Die Evangelien – je nach Lust und Laune – wurden abgekürzt, den Gläubigen nur die halbe Wahrheit gepredigt, und so die wahre Lehre Jesu Christi verfälscht. In vielen Kirchen ist bei den Eucharistiefeiern nicht mehr Gott im Mittelpunkt, sondern die Menschen. Wenn das so weiter geht, stehen Tür und Tor offen für die Islamisierung des europäischen Kontinents. Kirchen werden zu Moscheen umgebaut! Die grössten Gefahren für ein aussterbendes christliches Europa sind:

  1. Die künstliche (anstelle der natürlichen) Verhütung.
  2. Die Millionen von Abtreibungen.
  3. Die Zerstörung der traditionellen Familie, Homoehen, Porno Unterricht im Kindergarten, «Befreiung» zur totalen Sexualität und Genderwahn.

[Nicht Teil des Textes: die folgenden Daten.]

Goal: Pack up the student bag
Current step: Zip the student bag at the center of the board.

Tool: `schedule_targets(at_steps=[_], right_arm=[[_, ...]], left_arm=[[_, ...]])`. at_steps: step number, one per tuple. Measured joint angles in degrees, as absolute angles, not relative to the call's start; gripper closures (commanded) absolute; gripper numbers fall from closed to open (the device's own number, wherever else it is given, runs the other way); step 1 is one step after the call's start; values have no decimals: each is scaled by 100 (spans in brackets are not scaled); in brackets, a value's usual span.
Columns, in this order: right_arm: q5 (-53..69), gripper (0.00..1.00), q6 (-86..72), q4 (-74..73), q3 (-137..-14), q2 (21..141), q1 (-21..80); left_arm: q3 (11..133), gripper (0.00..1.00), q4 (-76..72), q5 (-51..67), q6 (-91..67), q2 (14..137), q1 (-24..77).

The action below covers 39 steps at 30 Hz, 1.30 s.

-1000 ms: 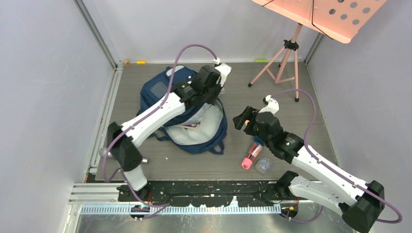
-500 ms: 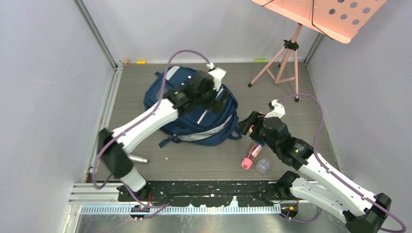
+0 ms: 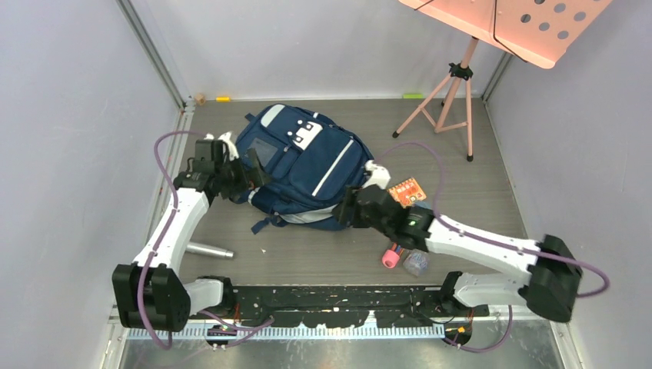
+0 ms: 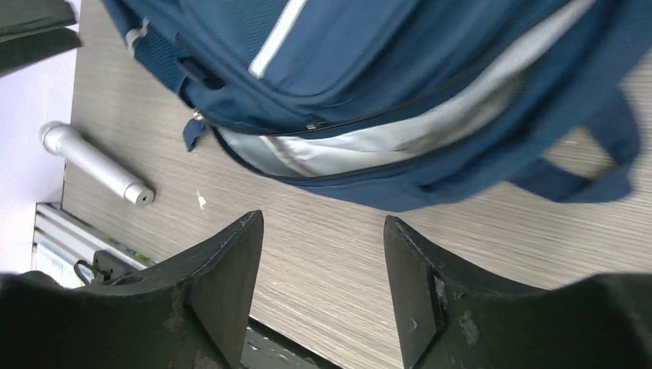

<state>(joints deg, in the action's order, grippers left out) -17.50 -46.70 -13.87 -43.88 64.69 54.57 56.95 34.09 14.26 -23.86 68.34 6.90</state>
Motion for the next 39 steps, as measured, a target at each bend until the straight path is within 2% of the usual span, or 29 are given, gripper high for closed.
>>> schedule_targets(at_steps=[4, 7, 11, 17, 19, 26, 39], right_arm=[[-1892, 47, -4886, -921, -4803, 7502, 6014], [-1896, 48, -4993, -615, -5231, 8256, 6272], [-1883, 51, -5022, -279, -5865, 9212, 6458], [-1855, 52, -5030, -113, -6606, 10165, 6523], [-1841, 52, -5030, -84, -6807, 10403, 6541], [-1890, 53, -5015, -32, -7076, 10779, 6803], [-2703, 57, -4989, 484, -7157, 11496, 7065]], left_arm=[[5151, 6, 3179, 1861, -2897, 6838, 97], [5000, 12, 2886, 2093, -3159, 6862, -174], [4921, 13, 2635, 2222, -3297, 6978, -370], [4737, 24, 2543, 2270, -3507, 7054, -681], [4716, 28, 2510, 2270, -3564, 7054, -711], [4556, 33, 2445, 2265, -3621, 7105, -738], [3850, 35, 2036, 2209, -4268, 6875, -838]])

  4. Der Glaubenszerfall und die fremden Götter.
  5. Der Ungehorsam gegenüber dem Stellvertreter Jesu Christi auf Erden.

Übrigens, die Gender-Ideologie ist der schlimmste Blödsinn, den die Menschheit von heute durchsetzen will. Wie ist es möglich, dass hochgebildete Frauen und Männer so dumm sein können, oder besser gesagt: gescheiter als Gott sein wollen? Hochmut kommt vor dem Fall!